__TASK OBJECTIVE__: Search the listing for "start" and copy every line where it appears.

__GIVEN INFORMATION__:
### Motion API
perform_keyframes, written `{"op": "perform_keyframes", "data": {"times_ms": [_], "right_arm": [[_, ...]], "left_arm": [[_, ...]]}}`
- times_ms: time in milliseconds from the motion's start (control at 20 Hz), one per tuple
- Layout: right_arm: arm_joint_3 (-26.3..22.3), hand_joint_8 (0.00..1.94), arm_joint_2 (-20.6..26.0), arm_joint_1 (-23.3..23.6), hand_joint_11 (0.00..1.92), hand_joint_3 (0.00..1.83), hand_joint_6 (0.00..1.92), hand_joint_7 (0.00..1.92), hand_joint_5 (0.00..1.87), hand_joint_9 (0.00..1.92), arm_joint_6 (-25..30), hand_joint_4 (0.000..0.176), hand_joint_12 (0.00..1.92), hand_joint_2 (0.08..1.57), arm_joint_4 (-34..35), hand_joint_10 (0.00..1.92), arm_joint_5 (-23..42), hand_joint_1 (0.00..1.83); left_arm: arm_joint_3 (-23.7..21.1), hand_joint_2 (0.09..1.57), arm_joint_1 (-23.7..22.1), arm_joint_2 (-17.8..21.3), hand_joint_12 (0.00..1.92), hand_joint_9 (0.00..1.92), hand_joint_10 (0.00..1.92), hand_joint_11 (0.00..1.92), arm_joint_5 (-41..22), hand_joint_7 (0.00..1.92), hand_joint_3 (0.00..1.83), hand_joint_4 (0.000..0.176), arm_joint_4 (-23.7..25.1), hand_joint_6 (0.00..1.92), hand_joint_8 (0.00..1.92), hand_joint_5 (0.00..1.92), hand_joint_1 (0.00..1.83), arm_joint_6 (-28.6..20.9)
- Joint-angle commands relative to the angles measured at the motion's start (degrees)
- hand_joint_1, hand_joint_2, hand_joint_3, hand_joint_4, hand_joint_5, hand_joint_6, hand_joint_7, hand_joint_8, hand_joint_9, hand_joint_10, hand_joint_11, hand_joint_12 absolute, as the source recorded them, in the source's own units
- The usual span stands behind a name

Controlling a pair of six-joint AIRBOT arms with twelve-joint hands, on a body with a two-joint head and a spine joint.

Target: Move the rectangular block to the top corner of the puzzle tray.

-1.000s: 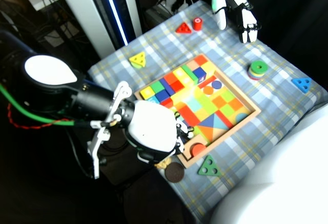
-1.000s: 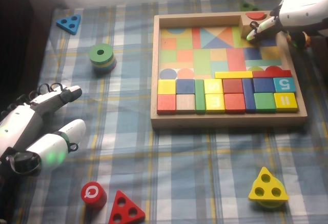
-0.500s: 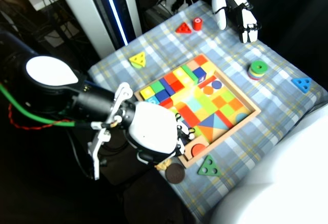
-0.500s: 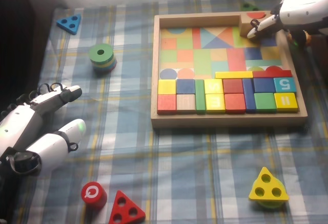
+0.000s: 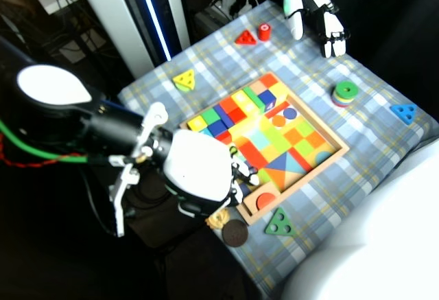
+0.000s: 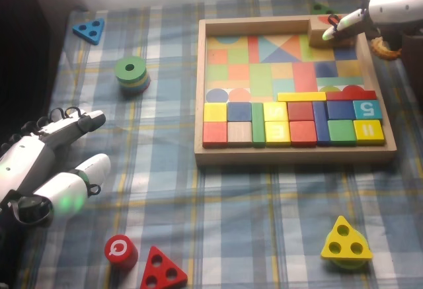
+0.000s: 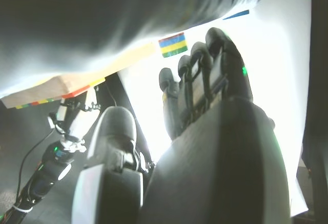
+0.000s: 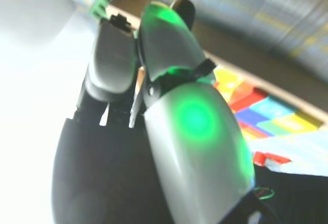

__RESPONSE__:
- times_ms: time in milliseconds from the motion's start (control at 20 Hz), one per tuple
- Joint-angle commands relative to the angles measured at the motion's start (degrees)

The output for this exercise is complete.